Try it: Lines from the line with "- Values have" to the line with "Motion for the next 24" in the entries below, and only those, must be output exactly, with both ends included.

Recorded data:
# # #

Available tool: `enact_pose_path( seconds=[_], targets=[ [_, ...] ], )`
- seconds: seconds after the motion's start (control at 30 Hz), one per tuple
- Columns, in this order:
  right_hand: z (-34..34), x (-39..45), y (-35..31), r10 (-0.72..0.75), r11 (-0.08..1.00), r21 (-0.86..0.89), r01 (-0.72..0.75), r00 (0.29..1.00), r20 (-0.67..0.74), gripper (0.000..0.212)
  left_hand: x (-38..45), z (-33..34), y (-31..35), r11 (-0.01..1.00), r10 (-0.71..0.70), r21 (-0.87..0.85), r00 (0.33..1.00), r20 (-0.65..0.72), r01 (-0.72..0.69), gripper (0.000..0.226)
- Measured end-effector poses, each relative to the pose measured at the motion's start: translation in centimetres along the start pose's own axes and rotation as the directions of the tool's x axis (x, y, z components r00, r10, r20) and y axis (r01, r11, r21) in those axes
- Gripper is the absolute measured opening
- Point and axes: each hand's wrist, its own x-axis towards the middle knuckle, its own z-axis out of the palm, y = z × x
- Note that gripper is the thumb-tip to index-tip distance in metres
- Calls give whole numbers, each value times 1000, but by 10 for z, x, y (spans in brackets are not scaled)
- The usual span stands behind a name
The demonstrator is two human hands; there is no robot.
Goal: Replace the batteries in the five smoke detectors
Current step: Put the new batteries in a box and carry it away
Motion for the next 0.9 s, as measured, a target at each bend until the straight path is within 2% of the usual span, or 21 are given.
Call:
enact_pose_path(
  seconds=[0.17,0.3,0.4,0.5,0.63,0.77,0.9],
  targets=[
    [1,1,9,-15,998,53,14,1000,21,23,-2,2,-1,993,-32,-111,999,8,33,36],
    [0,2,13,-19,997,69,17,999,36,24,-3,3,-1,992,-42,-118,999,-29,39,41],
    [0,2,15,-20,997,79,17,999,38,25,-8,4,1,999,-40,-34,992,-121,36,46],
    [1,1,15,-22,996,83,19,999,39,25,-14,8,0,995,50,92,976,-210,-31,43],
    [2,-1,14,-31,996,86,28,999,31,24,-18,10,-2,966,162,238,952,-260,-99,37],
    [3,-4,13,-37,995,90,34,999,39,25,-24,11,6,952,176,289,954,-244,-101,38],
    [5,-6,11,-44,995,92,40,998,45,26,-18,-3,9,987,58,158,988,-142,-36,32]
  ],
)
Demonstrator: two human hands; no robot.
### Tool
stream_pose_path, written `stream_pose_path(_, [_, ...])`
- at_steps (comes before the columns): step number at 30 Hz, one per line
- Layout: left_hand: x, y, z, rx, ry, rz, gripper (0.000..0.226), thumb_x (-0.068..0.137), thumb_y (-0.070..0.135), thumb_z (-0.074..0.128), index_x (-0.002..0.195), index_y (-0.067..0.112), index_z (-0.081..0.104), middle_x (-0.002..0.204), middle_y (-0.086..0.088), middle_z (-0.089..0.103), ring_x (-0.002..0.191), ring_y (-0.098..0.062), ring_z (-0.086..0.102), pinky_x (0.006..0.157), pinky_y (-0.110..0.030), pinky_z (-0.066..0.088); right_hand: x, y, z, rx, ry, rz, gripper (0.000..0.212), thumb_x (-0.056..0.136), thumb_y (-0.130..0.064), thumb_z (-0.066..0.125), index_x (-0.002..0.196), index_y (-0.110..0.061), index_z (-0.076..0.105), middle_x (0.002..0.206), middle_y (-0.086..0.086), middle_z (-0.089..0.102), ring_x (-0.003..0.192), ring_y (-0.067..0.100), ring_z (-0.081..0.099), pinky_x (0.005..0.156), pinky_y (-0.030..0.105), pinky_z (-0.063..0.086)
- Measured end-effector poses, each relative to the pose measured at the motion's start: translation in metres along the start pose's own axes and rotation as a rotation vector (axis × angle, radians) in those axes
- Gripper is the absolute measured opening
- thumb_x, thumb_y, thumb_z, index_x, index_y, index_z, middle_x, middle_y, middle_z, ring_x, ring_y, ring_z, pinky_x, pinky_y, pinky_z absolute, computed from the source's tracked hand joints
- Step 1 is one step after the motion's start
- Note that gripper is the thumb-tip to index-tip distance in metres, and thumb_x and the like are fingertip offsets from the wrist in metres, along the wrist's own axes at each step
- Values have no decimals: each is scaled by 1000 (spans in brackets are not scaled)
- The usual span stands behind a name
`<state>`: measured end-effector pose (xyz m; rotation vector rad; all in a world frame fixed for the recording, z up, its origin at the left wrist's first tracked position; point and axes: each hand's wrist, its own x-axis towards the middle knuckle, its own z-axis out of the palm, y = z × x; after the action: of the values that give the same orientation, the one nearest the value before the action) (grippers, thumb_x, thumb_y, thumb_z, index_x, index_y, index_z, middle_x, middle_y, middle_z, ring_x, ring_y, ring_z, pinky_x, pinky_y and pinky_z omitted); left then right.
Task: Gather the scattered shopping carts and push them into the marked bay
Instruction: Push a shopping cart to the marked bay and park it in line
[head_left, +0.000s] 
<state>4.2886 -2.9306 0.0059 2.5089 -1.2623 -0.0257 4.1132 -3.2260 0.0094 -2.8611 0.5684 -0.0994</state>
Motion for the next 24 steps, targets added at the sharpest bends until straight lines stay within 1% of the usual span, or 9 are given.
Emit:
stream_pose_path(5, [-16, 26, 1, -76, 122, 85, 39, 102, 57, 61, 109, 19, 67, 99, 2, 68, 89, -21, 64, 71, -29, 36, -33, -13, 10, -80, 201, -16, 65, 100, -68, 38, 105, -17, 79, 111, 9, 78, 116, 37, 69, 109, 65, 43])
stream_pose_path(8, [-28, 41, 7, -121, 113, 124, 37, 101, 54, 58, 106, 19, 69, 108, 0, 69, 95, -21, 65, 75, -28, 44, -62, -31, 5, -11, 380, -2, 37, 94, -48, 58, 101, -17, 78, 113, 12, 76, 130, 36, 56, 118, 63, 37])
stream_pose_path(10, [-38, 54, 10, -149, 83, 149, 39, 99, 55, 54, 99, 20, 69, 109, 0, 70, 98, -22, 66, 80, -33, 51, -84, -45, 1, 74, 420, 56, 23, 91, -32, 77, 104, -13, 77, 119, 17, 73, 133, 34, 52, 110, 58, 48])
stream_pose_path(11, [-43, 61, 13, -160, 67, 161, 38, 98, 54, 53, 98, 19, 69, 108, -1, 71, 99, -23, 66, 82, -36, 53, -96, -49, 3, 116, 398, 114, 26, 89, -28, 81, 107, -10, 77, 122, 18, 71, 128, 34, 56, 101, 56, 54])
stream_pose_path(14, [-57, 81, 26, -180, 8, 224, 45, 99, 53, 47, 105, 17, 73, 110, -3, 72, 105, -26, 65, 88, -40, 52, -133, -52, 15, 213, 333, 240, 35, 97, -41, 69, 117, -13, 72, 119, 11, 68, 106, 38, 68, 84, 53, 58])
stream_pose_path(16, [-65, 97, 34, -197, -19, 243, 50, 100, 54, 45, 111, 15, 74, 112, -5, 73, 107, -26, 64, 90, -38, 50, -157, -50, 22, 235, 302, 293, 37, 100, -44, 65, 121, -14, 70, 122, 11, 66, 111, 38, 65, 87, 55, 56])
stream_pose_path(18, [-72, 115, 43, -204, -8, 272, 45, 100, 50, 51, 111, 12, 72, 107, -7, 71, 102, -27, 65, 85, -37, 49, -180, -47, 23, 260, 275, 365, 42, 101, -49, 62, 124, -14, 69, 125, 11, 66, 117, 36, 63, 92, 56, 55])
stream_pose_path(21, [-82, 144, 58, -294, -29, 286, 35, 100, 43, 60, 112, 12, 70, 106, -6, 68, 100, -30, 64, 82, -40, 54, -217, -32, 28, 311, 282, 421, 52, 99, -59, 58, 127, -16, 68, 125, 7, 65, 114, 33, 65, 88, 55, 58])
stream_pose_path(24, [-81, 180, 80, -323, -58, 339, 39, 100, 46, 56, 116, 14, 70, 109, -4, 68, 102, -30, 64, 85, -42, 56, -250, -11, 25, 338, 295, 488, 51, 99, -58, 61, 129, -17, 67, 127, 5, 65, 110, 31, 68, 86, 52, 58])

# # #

Written answer:
- Values have no decimals: each is scaled by 1000 (spans in brackets are not scaled)
- The usual span stands behind a name
`<state>`: measured end-effector pose (xyz m; rotation vector rad; all in a world frame fixed for the recording, z up, its origin at the left wrist's first tracked position; point and axes: each hand's wrist, its own x-axis towards the middle knuckle, its own z-axis out of the palm, y = z × x; after the action: of the values that give the same orientation, the one nearest the value before the action) (grippers, thumb_x, thumb_y, thumb_z, index_x, index_y, index_z, middle_x, middle_y, middle_z, ring_x, ring_y, ring_z, pinky_x, pinky_y and pinky_z omitted); left then right.
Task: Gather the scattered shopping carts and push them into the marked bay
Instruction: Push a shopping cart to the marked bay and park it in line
[head_left, +0.000s] 
<state>4.2886 -2.9306 0.0059 2.5089 -1.2623 -0.0257 4.1132 -3.2260 0.0094 -2.8611 0.5684 -0.0994</state>
Motion for the next 24 steps, targets added at the sharpest bends until straight lines stay within 1% of the usual span, or 9 are given.

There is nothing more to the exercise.